В яму упало надкушенное яблоко. Евдокия попробовала грызть, изо рта пошла кровь. Федосья нажевала кашицы и покормила сестру, как малое дитя.
«Поищися, матушка моя. Чисто всю зверье заело», – взмолилась княгиня, подставила спину. Федосья Прокопьевна содрала с нее зипунишко; воротник был густо обсажен вшами и шевелился, как живой.
«И меня загрызли… В мыленку бы сейчас, – мечтательно протянула боярыня. – Попрошу караульщика, пусть воин платье наше на костре прокоптит».
«Эй, салдат… Там, наверху, есть кто-то жальливый»?
«Чего тебе, баба? – над решеткой склонилось одутловатое кайсацкое лицо с хвостиком тощей бороды. – Чего не сидится-то, бесовка? Гундишь и гундишь…»
«Христовенький, прожарь платье. Мочи нет. Гнус заел», – боярыня протянула одежонку.
«Мало осталося ждать. Скоро вместях со вшами изжаритесь», – оскалился стрелец, ударил ратовищем бердыша по решетке, рассмеялся и делся с глаз.
«И-эх, дьяволя сын! Байбак вроде тебя уксусу подал Спасителю заместо воды, а сейчас в аду корчится».
Федосья огорчилась, опустилась на солому, принялась гребнем давить скотинок; они тоже хотели жить, отпрядывали от частых зубьев и, чуя близкую погибель, проваливались в солому. Эх, пустая война, терпеть надо до скончания дней.

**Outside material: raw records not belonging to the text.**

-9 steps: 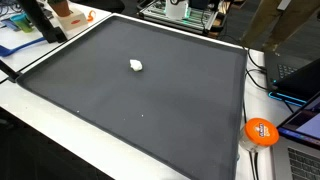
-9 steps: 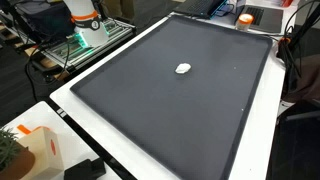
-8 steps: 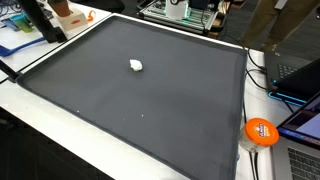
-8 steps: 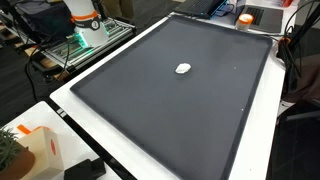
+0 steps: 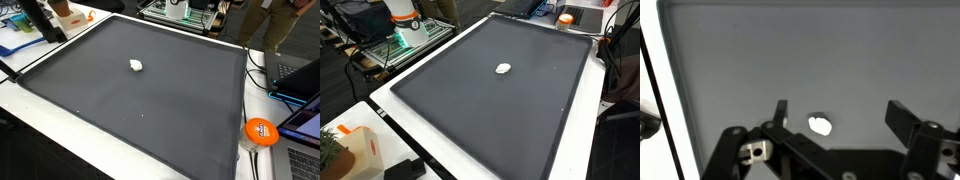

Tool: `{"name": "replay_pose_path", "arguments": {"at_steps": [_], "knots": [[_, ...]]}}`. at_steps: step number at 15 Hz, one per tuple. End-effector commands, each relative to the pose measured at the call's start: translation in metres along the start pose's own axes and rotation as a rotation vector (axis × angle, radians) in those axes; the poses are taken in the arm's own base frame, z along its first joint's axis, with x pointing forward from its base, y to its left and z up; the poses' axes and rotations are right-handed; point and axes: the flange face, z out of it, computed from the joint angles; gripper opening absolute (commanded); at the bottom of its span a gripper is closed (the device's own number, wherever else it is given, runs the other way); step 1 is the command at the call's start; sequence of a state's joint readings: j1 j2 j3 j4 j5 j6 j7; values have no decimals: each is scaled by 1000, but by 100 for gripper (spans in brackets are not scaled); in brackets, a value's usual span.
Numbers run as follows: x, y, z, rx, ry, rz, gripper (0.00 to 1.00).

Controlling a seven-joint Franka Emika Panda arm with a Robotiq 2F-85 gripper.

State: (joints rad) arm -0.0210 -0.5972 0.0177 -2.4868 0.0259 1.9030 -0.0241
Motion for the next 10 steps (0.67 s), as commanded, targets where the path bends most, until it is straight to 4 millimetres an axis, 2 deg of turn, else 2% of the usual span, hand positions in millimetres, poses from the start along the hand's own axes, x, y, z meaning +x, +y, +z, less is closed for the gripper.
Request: {"name": "replay_pose_path", "arguments": {"at_steps": [1, 8, 10], "knots": [[0, 0, -1, 0, -1, 0, 100], [0, 0, -1, 0, -1, 0, 100], [24, -8, -2, 0, 82, 47, 100]]}}
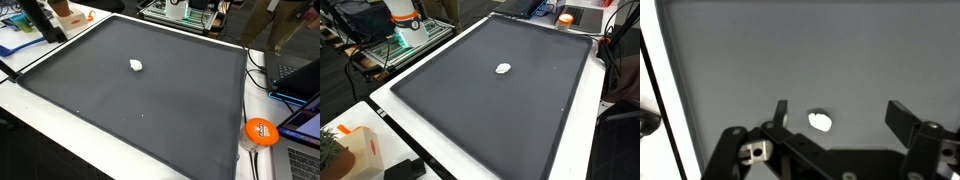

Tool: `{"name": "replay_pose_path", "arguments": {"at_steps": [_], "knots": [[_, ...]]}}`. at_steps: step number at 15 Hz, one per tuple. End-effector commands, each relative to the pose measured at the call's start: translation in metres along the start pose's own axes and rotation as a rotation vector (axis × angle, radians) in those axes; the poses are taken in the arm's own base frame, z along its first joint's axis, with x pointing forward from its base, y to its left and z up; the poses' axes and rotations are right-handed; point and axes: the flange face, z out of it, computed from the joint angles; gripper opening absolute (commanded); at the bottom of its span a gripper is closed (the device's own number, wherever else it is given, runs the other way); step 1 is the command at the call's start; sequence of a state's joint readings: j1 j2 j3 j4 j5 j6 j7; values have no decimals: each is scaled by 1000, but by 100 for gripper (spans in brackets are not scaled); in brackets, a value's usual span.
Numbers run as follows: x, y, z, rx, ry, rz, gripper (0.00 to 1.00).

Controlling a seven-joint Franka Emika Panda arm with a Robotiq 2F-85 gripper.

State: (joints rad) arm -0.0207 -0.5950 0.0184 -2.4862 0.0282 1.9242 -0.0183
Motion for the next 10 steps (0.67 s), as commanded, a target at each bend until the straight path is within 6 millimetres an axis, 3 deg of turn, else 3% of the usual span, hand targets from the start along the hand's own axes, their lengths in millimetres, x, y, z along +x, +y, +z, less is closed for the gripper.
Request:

«Терпеть надо до скончания живота, – эхом отозвалась княгиня и стала яростно чесаться. – Сестрица, врагов ведь просишь… Иль не видишь, что вовсе отвратились люди от лика Христова и жалость потеряли. Максой прелюбодейской мазаны, отмечены печатью дьяволей».
«Не максой, а малаксой, – мягко поправила боярыня. – Макса-то – налимья печенка. Сейчас бы ушицы из нея хоть бы с ложку, абы селянки сковороду».
«А мне бы щербы окуневой, да чтоб окунье в садке не засиделось, прямо из реки, и каждый бы свесил по фунту».
«Из шекснинской стерлядки вкусней… Прямо с огня. И жир по ухе кружевами. Бывало, дуешь, дуешь, а она не стынет. Мама, попросишь, подуй уху. И рот тянешь к ложке, как галчонок. И так сладко есть из материных рук… А ты, Евдокия, малой-то привереда шибко была, такая кливка. Ноешь, бывало, не хочу-де мяса рыбьего, оно мохом пахнет. Дайте мне головизны пососать…»
«А сейчас палец сосем. Долго ли еще протянем?» – Евдокия укрылась с головою зипуном, собралась в грудку, затихла. На воле пошел накатный дождь, зачастил по палатке; стрелец занырнул под навес, грузно опустился на крышку лаза, своим широким задом затмил белый свет.
«Эй, сыночек, сойди с дыры, не делай задухи», – крикнула Федосья Прокопьевна, в горле зашевелились мураши, не хватало воздуха, болью стянуло левую лопатку. Стрелец не отозвался, накинул на решетчатый фонарь железную сковороду и, опершись спиною о стену срубца, набросил на нее ноги.